EXPERT INSIGHTS
Jan-23-2024
Khoros Staff
Satisfied customers are a mark of success for any business. They’re likely to spend more money, be loyal, and recommend your brand to others. However, the opposite can also be said about unsatisfied customers. In fact, research from Qualtrics and ServiceNow revealed that 80% of customers said they switched brands because of a poor customer experience.
Measuring the customer experience allows brands to determine whether they satisfy customers through various interaction points. This information helps brands determine what’s working well with their customer experience and what pain points are holding them back from better serving their audience.
If you’re looking for ways to measure and improve the customer experience, keep reading to learn everything you need to know about the most common customer experience metrics including what they are, how to measure them, and how to improve them.
Customer experience metrics (also known as CX metrics) are KPIs that quantify the customer’s experience through a numerical score. They can be used to gauge customer sentiment and satisfaction with your brand to determine whether they’d purchase from you again or even recommend your brand to others.
Brands can use the scores associated with customer experience metrics as a benchmark and leading indicator when making improvements to customer service operations or when reconsidering the customer journey. These benchmarks can be used to monitor progress over time and can be compared to industry standards to see how your brand stacks up to competitors. Ultimately, the benefit of measuring the customer experience is providing valuable insights that enable your brand to make improvements resulting in higher satisfaction and loyalty.
CSAT, NPS, and CES are the most popular customer experience metrics which are all used to quantify customer satisfaction, each with its own uses and limitations. Businesses can use these customer experience metrics together to identify where there may be room for improvement in terms of customer care, including interactions, workflows, and technology.

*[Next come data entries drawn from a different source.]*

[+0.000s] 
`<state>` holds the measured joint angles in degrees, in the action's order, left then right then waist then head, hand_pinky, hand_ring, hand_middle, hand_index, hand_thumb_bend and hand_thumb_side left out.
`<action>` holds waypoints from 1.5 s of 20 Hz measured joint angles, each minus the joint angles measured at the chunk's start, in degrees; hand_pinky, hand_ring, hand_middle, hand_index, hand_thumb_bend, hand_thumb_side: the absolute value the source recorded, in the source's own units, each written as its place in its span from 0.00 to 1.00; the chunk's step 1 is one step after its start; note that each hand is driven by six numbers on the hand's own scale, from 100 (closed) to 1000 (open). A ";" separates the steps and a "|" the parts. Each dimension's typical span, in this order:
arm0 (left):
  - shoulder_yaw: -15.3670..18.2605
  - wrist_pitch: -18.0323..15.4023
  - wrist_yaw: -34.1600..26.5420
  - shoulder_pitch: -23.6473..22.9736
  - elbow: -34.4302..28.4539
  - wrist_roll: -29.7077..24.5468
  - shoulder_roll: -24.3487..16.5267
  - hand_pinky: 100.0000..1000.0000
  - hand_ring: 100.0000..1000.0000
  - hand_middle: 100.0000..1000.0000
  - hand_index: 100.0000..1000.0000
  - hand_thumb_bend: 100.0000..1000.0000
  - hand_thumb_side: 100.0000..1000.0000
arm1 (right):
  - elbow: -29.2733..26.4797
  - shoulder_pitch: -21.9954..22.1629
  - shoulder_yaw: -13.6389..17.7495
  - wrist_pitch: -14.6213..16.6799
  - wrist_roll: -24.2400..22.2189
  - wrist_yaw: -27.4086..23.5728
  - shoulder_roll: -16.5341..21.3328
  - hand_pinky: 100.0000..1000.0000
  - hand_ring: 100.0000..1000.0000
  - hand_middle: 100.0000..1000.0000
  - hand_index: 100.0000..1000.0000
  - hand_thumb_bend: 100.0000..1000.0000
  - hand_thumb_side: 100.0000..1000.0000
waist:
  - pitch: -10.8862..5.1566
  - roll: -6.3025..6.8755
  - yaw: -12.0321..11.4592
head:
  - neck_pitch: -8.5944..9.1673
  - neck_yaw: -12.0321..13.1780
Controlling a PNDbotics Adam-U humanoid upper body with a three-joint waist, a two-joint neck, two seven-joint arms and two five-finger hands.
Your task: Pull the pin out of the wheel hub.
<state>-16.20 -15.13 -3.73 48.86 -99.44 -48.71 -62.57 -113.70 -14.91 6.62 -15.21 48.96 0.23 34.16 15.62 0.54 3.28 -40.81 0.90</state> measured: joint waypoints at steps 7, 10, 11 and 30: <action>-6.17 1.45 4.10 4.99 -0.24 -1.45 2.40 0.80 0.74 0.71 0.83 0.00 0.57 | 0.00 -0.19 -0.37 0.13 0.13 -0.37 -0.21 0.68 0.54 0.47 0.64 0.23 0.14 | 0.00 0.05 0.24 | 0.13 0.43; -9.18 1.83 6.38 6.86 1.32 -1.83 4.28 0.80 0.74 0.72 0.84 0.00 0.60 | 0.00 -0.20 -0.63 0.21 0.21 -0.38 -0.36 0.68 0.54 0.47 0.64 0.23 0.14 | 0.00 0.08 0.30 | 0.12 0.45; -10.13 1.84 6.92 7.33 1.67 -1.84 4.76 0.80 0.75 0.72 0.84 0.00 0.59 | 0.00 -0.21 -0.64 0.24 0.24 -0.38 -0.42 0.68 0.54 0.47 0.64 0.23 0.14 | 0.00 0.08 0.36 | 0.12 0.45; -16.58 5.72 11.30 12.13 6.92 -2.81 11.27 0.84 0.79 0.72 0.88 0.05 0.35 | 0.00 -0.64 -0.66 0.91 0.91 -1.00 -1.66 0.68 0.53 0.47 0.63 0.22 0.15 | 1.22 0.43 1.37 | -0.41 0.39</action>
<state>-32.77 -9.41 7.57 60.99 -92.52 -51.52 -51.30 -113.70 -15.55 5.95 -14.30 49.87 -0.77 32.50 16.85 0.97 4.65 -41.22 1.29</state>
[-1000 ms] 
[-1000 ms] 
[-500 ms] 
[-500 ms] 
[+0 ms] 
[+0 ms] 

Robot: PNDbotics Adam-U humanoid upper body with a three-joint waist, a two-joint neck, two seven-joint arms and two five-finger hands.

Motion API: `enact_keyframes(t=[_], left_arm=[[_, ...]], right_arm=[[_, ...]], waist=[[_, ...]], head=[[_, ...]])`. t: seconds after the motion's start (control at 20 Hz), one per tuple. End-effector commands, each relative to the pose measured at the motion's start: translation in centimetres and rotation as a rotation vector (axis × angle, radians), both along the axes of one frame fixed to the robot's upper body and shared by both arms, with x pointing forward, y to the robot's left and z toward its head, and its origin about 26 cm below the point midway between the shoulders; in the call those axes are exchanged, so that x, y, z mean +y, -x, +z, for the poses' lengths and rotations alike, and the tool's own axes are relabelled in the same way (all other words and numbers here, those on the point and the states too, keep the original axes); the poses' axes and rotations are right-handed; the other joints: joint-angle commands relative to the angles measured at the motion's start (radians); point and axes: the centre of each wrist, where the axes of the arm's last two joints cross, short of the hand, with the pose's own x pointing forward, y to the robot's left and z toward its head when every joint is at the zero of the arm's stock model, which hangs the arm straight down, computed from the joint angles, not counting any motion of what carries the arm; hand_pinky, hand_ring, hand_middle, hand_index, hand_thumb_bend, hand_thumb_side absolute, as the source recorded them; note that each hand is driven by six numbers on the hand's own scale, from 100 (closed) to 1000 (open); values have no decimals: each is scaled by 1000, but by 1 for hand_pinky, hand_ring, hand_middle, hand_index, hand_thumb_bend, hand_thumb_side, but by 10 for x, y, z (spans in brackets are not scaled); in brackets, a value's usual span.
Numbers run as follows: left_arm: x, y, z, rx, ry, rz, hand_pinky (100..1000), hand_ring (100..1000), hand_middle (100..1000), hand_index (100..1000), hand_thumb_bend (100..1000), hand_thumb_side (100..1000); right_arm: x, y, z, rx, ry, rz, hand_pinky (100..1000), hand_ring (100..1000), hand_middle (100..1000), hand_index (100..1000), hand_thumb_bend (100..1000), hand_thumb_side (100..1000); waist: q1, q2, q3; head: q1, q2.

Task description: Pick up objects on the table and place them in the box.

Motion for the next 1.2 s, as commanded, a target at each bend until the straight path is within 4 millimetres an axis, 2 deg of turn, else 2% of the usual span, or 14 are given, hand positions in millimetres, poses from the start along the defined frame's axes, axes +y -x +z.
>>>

These metrics often represent customer impressions of the brand, its products, and maybe its corporate identity as a whole — but they’re best used when granularly measuring the places where customers engage your brand to ask questions, get help, or make a purchase. For additional context, many brands also look at the customer experience metrics CLV, churn rate, and retention rate. We’ll discuss each of these metrics below.
Customer satisfaction (CSAT) scores measure the degree to which customers are pleased with a product, service, or experience. Brands use CSAT scores to determine customer satisfaction at specific interaction points. For example, a brand may use CSAT to determine how satisfied customers are with its checkout process, when using the product/service, and following conversations with support.
Typically, to measure CSAT a brand would ask a question on a survey like “How satisfied were you with X?” or “How would you rate your satisfaction with X?”. CSAT scales can range from poor to excellent, 1 – 5, 0-100, or even happy face to angry face.
Regardless of the scale you use, CSAT scores will inevitably be displayed in percentages.
Calculate a CSAT score by taking the number of positive responses and dividing it by the total number of responses, then multiplying the value by 100 to get the percentage of satisfied customers.
CSAT= (number of positive responses/total number of responses) x 100
To measure NPS, customers are asked how likely they are to recommend a company or product to a family member, friend, or colleague on a scale of 0 – 10. This question can be asked at any point after a user takes an action related to your brand such as purchasing a product, creating an account, contacting your support team, etc.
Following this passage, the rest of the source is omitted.